## [What is required]
Without its pictures, the listing below is to be transcribed exactly.

## [Source material]

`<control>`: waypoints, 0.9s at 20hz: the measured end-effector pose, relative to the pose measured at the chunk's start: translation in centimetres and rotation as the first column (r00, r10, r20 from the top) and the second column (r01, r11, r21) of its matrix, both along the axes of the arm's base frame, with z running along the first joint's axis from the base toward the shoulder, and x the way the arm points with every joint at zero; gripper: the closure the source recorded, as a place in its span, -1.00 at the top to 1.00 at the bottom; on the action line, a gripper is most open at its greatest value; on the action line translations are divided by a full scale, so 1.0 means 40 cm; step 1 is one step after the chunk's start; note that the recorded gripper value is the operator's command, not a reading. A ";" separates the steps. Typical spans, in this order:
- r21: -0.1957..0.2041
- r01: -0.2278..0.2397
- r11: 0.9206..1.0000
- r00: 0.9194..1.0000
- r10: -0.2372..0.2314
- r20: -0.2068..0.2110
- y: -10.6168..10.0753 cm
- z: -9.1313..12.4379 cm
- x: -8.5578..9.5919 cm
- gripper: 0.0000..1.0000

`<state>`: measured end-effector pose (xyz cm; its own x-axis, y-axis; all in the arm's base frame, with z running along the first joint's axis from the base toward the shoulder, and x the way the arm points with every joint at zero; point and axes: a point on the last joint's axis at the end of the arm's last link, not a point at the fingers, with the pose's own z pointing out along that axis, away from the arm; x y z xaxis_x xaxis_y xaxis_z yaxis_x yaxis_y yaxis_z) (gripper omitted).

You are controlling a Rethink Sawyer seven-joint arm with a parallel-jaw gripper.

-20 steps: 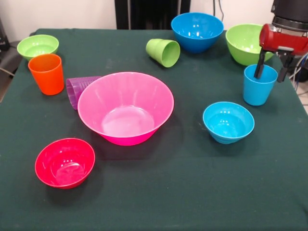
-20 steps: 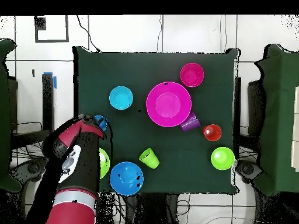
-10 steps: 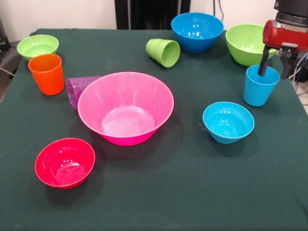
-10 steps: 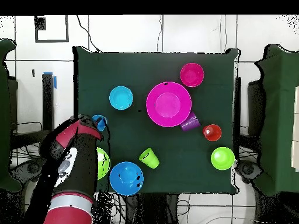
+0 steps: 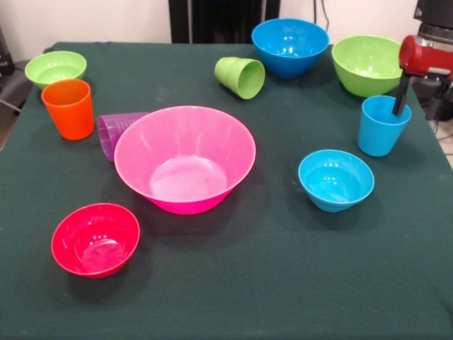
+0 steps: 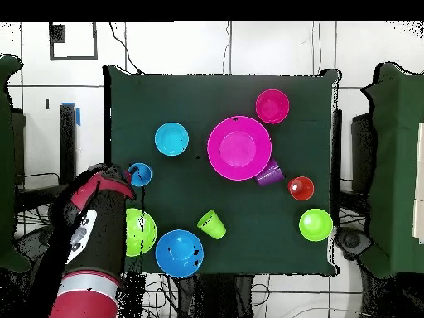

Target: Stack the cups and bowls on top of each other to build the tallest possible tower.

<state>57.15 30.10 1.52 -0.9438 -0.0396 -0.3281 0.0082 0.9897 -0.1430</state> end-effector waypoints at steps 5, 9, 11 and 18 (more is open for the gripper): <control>-0.009 -0.005 1.000 1.000 0.005 -0.005 -0.006 -0.032 -0.004 1.00; -0.022 0.001 1.000 1.000 -0.001 -0.004 -0.037 -0.049 -0.006 1.00; -0.023 0.002 1.000 1.000 -0.002 -0.002 -0.042 -0.051 -0.005 1.00; -0.023 -0.001 1.000 1.000 0.002 0.030 -0.070 -0.051 0.005 1.00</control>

## [Answer box]
`<control>`: waypoints, 0.9s at 20hz: the measured end-effector pose, relative to the pose measured at the chunk's start: translation in centimetres and rotation as the first column (r00, r10, r20 from the top) and the second column (r01, r11, r21) of its matrix, both along the axes of the arm's base frame, with z running along the first joint's axis from the base toward the shoulder, and x the way the arm points with every joint at zero; gripper: the closure the source recorded, as a place in its span, -1.00 at the top to 1.00 at the bottom; on the action line, a gripper is most open at its greatest value; on the action line translations are divided by a full scale, so 1.0 means 40 cm; step 1 is one step after the chunk's start; note that the recorded gripper value is the operator's command, not a reading. A ";" separates the steps. Typical spans, in this order:
- r21: -0.1957..0.2041
- r01: -0.2278..0.2397
- r11: 0.9206..1.0000
- r00: 0.9194..1.0000
- r10: -0.2372..0.2314
- r20: -0.2068..0.2110
- y: -10.6168..10.0753 cm
- z: -9.1313..12.4379 cm
- x: -8.5578..9.5919 cm
- gripper: 0.0000..1.0000

`<state>`: measured end-effector pose (xyz cm; its own x-axis, y-axis; all in the arm's base frame, with z running along the first joint's axis from the base toward the shoulder, and x the way the arm points with every joint at zero; point and axes: a point on the last joint's axis at the end of the arm's last link, not a point at the fingers, with the pose's own z pointing out along that axis, away from the arm; x y z xaxis_x xaxis_y xaxis_z yaxis_x yaxis_y yaxis_z) (gripper omitted).

You are controlling a Rethink Sawyer seven-joint arm with a parallel-jaw gripper.

-20 steps: 
-20 steps: 
-10 steps: 
-10 steps: 
+0 steps: 
+0 steps: 

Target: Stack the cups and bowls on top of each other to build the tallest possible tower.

<state>57.15 30.10 1.52 -0.9438 -0.0396 -0.3281 0.0082 0.9897 -0.1430</state> end-effector waypoints at steps 5, 9, 11 and 18 (more is open for the gripper): <control>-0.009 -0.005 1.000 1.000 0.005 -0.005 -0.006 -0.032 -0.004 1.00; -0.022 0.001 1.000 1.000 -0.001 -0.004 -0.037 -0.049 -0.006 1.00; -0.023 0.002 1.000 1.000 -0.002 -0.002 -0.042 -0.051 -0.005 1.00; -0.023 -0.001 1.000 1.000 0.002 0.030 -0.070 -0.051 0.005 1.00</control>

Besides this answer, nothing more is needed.